Author startinganew777 Posted February 28, 2012 Author Posted February 28, 2012 Ok, I was confused and just asking people's opinions and then I get called nuts? Man, there are a lot of bitter people on this site. Nevermind. I won't be posting on here anymore. Thanks
NoMagicBullet Posted February 28, 2012 Posted February 28, 2012 I'm with veggirl. Giving you a key already? Letting you keep it? Big red flag indeed! This guy is hoping for sex -- or more of it, if you've already slept together, but I'd think the former at this stage. Make no mistake, players will be sweet, nice, charming, and full of compliments for you until they get what they want, which is often sex, but could also be attention and an ego boost without sex (though preferably with sex). After they get that, they won't necessarily be rude or cut off contact -- especially not if they see you as a potential steady hook-up -- but they'll disappear unless and until it's convenient for them to come back to you for affection and/or gratification. I can't be certain that this guy is a player, but giving you a key not appropriate at this stage. If he's not a player, then I'd be even more concerned about his ability to set appropriate boundaries. Don't forget, things are still in the early stages with this guy. He's still online dating. For that matter, you probably should be, too. Don't get too hung upon this particular guy at this stage.
veggirl Posted February 29, 2012 Posted February 29, 2012 Ok, I was confused and just asking people's opinions and then I get called nuts? Man, there are a lot of bitter people on this site. Nevermind. I won't be posting on here anymore. Thanks Hey one person called you nuts. I think you are jumping in WAY too fast, absolutely! But I don't think you are "nuts". Naive about this...yes. I just think this will fizzle fast, based on how quickly things have transpired. Hey, I hope I'm wrong and I hope everything works out.
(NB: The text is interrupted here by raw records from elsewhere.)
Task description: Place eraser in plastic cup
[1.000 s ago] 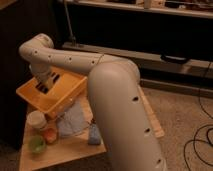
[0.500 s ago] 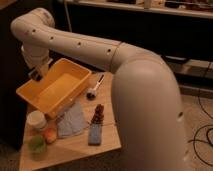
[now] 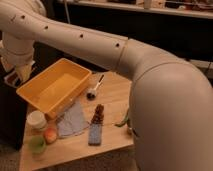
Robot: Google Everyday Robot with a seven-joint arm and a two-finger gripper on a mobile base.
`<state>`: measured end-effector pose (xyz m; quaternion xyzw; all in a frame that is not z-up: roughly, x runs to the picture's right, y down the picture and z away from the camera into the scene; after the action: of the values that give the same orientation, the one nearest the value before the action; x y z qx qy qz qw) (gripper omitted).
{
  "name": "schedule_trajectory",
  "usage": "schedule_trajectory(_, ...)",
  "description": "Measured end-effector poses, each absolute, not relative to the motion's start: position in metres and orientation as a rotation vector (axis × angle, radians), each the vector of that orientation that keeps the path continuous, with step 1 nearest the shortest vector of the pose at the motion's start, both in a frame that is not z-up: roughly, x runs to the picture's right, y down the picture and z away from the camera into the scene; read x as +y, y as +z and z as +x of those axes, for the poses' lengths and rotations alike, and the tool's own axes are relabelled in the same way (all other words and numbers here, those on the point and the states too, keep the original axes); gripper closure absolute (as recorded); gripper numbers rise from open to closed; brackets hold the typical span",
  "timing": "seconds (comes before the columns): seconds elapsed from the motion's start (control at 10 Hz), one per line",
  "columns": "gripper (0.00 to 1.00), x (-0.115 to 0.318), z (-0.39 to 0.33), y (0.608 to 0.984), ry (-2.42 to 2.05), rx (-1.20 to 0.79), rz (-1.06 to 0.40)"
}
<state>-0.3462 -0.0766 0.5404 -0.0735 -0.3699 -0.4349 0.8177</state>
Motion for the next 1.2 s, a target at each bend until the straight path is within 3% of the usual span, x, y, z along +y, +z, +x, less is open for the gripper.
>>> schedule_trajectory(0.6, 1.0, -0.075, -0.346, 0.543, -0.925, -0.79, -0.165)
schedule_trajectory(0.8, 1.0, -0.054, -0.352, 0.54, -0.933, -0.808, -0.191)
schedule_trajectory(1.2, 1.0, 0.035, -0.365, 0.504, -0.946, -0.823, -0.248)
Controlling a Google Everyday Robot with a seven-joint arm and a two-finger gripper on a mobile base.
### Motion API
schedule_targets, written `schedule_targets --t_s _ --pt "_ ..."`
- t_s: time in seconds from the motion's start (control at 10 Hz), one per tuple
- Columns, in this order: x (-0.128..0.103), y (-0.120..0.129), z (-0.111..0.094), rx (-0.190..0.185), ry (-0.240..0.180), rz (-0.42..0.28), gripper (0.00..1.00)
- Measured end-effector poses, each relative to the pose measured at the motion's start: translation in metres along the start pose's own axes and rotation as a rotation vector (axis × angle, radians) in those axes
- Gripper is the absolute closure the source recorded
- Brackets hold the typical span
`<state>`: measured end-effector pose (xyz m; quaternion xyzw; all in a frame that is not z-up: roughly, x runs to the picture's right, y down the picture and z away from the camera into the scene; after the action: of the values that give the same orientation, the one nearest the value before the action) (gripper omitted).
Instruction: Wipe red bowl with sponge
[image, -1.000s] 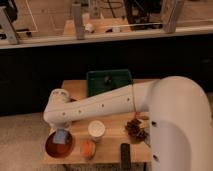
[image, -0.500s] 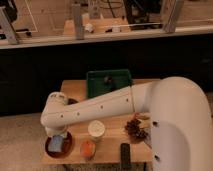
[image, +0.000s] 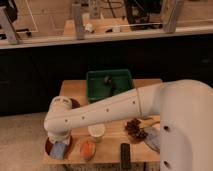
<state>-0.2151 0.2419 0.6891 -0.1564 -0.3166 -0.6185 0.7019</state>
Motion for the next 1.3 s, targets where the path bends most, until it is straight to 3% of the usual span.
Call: schedule_targets --t_s 0.2,0.4,0.7,1.0,1.3 --pt "0.015 0.019 -0.004 -0.027 0.022 0.048 1.00" --pt "0.026 0.020 -0.002 -0.039 0.025 0.062 1.00" --pt "0.028 -0.008 0.001 -0.023 0.013 0.002 1.00" --pt "0.022 -0.039 -0.001 -0.002 -0.018 -0.068 1.00" --pt "0.007 -0.041 -0.005 -0.011 -0.098 -0.101 1.00"
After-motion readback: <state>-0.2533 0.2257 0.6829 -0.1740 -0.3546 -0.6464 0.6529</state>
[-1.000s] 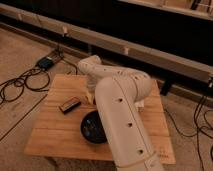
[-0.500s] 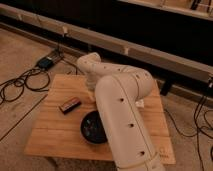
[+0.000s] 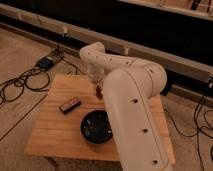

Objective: Place the pepper in the ceramic cup

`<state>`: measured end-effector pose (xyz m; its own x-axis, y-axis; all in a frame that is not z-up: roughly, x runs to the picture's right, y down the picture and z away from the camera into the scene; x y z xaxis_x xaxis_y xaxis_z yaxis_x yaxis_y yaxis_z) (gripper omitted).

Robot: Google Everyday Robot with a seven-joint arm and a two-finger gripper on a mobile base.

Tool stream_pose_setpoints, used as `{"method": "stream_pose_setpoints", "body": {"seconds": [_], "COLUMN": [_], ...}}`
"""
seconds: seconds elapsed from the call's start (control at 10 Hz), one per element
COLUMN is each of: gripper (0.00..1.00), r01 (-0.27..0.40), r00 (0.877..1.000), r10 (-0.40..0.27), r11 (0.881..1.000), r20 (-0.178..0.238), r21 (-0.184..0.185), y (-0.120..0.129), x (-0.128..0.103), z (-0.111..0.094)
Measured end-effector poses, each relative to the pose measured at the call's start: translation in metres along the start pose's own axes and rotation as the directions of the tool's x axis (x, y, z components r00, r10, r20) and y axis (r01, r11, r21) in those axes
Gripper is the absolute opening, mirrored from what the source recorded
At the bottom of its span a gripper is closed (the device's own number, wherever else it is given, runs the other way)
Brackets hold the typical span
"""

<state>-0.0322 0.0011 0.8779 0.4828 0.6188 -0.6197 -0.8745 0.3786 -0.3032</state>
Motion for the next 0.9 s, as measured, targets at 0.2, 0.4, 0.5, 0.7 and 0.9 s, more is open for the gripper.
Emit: {"method": "stream_pose_setpoints", "body": {"seconds": [0.2,0.4,0.5,0.7,0.9], "gripper": [0.00,0.00,0.00,0.00,0.00], "r01": [-0.086,-0.185,-0.234,-0.296,-0.374], "r00": [0.994,0.971,0.954,0.932,0.902], "r10": [0.086,0.183,0.230,0.286,0.353], "r11": [0.996,0.983,0.972,0.955,0.927], "r20": [0.071,0.154,0.190,0.222,0.247], "r21": [0.005,-0.005,-0.005,0.009,0.039], "y": [-0.013,-0.025,-0.030,-0.036,-0.045], "x": [0.013,0.031,0.048,0.080,0.123], "z": [-0.031,-0.062,-0.076,-0.089,-0.098]}}
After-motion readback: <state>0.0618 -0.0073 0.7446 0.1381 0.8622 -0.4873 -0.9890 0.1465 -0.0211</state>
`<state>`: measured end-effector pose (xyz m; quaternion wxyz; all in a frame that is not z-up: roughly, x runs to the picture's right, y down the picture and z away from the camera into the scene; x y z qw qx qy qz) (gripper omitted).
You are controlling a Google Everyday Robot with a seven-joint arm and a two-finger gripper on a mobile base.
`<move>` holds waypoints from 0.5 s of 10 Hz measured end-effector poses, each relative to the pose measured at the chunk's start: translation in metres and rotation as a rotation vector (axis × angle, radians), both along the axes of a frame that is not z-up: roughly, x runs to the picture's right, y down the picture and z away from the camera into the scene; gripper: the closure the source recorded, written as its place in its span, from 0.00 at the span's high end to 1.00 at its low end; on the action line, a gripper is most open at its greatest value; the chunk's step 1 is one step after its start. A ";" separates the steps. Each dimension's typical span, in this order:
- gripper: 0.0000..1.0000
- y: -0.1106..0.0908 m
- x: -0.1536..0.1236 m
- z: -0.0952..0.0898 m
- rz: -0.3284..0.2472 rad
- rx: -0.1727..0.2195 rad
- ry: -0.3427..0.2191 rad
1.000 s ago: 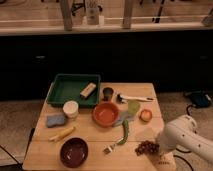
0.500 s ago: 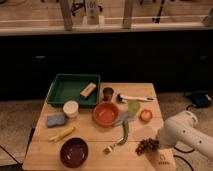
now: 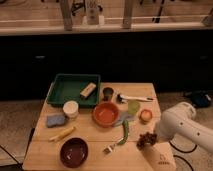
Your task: Place grapes in red bowl
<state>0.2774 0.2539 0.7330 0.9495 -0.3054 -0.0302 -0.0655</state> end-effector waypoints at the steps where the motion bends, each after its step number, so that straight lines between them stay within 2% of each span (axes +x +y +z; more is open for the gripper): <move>1: 0.00 -0.011 -0.003 -0.007 -0.011 0.004 0.002; 3: 0.00 -0.021 -0.009 -0.010 -0.021 0.012 -0.001; 5: 0.00 -0.043 -0.023 -0.014 -0.040 0.023 -0.007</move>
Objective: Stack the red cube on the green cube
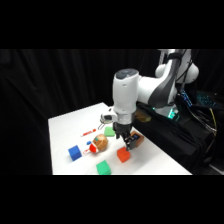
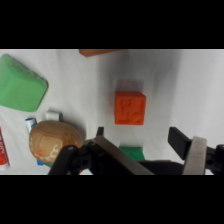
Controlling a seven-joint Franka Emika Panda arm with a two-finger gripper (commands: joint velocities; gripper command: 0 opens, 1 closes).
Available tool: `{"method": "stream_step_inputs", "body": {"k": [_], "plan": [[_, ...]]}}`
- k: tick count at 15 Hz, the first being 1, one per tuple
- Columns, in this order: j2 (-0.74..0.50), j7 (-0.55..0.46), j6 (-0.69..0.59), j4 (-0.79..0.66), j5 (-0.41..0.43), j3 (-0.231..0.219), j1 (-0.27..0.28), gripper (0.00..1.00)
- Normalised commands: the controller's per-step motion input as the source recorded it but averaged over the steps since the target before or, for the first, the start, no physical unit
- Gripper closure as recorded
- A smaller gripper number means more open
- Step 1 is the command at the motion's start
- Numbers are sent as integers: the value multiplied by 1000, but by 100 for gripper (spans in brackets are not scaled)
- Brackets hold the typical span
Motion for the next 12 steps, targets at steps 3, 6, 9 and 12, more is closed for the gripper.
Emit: {"method": "stream_step_inputs", "body": {"k": [3,6,9,12], "plan": [[58,328,287,-73,-169,-133,163,0],[8,341,247,-113,-188,-150,210,0],[16,270,219,-112,-122,-110,193,0],[55,259,256,-87,-154,-138,194,0]]}}
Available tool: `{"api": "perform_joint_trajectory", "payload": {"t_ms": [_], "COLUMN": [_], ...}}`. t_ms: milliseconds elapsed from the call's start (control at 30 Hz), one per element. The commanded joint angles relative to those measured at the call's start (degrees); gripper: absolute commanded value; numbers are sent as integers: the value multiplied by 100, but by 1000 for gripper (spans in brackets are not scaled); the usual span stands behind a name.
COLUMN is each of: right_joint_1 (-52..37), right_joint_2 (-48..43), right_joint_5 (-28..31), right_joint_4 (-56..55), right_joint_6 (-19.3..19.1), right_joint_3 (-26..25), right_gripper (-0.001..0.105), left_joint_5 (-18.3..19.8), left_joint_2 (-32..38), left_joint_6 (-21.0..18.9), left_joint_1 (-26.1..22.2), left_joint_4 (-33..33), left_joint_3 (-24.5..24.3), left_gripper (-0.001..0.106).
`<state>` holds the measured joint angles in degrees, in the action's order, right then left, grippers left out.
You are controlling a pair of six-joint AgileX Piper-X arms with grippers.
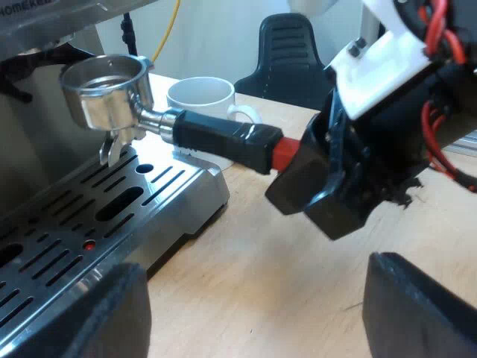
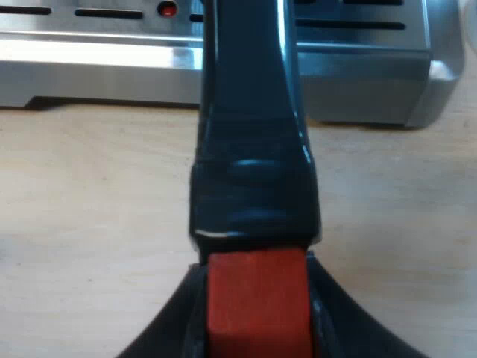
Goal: Grind coffee beans and then tamp
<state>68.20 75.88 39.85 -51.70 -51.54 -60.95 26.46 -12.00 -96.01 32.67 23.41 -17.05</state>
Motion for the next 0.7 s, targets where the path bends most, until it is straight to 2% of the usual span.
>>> {"api": "perform_joint_trajectory", "payload": {"t_ms": [33,267,500,600,667,700], "right_joint_1": [82,383,888,1021,1119,1146], "right_joint_2": [-179,-381,-874,-1087,-1250,-1292], "right_joint_5": [370,370,383,398,371,370], "right_joint_4": [-68,-56,49,111,336,399], "right_joint_6": [15,15,-2,-197,-534,-584], "right_joint_3": [1,265,765,934,1060,1090], "right_gripper": [0,0,0,0,0,0], "left_joint_5": [34,34,34,34,34,34], "left_joint_2": [40,40,40,40,40,40], "left_joint_6": [-68,-68,-68,-68,-68,-68], "left_joint_1": [30,30,30,30,30,30], "left_joint_4": [-54,-54,-54,-54,-11,-5], "left_joint_3": [-11,-11,-11,-11,-11,-11], "left_gripper": [62,62,62,62,62,62]}}
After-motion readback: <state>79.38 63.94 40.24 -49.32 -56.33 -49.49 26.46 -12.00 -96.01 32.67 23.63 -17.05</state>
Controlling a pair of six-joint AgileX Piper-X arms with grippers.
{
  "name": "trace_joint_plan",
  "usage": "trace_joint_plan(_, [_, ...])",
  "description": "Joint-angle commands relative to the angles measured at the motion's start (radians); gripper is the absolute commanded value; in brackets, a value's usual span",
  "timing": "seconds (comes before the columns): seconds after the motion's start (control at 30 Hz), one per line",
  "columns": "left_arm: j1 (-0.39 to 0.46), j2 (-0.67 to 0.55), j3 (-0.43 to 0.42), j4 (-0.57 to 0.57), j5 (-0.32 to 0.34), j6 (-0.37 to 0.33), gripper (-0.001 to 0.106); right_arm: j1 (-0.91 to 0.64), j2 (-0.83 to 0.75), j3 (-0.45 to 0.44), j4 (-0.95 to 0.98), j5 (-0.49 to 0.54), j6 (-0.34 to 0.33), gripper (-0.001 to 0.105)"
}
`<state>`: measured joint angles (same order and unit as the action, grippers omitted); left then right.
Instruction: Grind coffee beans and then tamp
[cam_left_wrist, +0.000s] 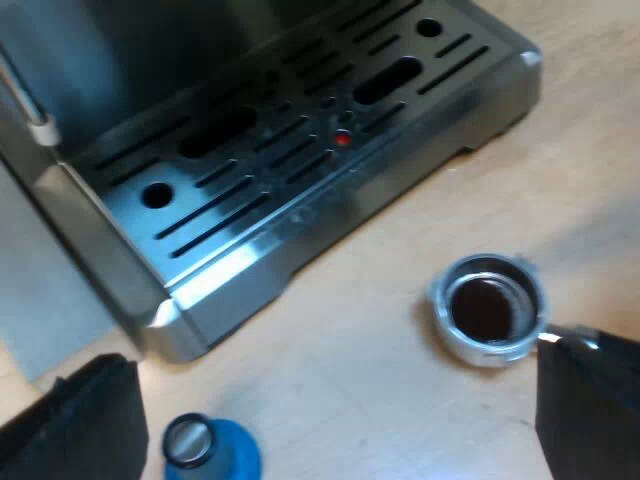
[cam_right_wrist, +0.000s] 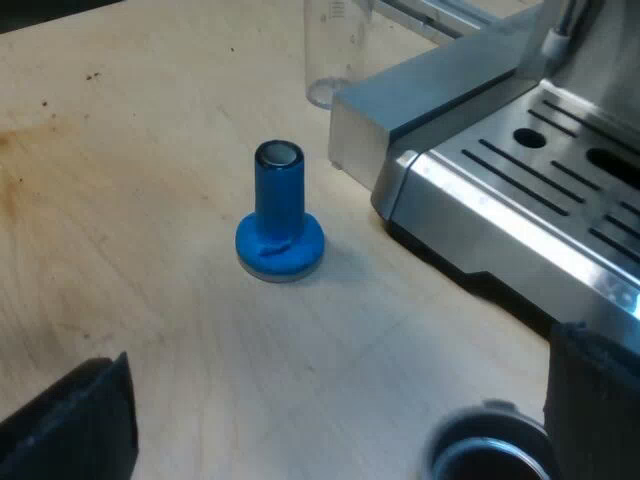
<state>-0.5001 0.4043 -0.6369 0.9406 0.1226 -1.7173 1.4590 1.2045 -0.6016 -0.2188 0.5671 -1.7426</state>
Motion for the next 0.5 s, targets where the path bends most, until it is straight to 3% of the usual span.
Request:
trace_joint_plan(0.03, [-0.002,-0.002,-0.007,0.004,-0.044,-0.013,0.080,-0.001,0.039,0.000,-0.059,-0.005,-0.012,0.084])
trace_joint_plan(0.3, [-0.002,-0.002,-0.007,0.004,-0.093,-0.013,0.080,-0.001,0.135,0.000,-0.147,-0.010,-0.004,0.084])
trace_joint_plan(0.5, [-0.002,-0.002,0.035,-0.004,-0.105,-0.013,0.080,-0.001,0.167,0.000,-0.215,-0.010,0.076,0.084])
xpaperxcutx Posted February 29, 2012 Posted February 29, 2012 Well it's nuts of him to give you his keys. It's weird, he's moving way too fast, and he's charming the pants off of you while still being active on the dating site? Something sounds off. Be wary of people who are too willing to please, they are usually after something. 1
Author startinganew777 Posted February 29, 2012 Author Posted February 29, 2012 I am not nuts, confused and new at this yes. We had a talk last night. I asked him what we were and he said it has been on his mind a lot too. I told him I was scared to be rushing into this and didn't want to get hurt. He was glad I brought it up and said he has been talking to his friends and they told him that if he really liked me that he needed to just go with the flow and take things easy. He said he just likes me so much and that I am the coolest girl he has ever met and does not want to screw it up. He was engaged last year and broke it off and hasn't dated anyone for a while also. So I am glad we talked. He said he feels very comfortable with me and that communication is very important. He also mentioned talking to his friends about taking down his profile and said there was no point in leaving it up. He brought that all up on his own. So I think we are both on the same page now. I guess we will see what happens. Do I think he is a player, no? Inexperienced, yes. He is a good guy and VERY religious and I just think he hasn't been in a lot of relationships. Thank you all for your thoughts and opinions.
Author startinganew777 Posted February 29, 2012 Author Posted February 29, 2012 We met on a dating website but it turns out I am friends with a girl that went to high school with him and who talks to him all the time. She said he is anything but a player and a very sweet guy. I trust her.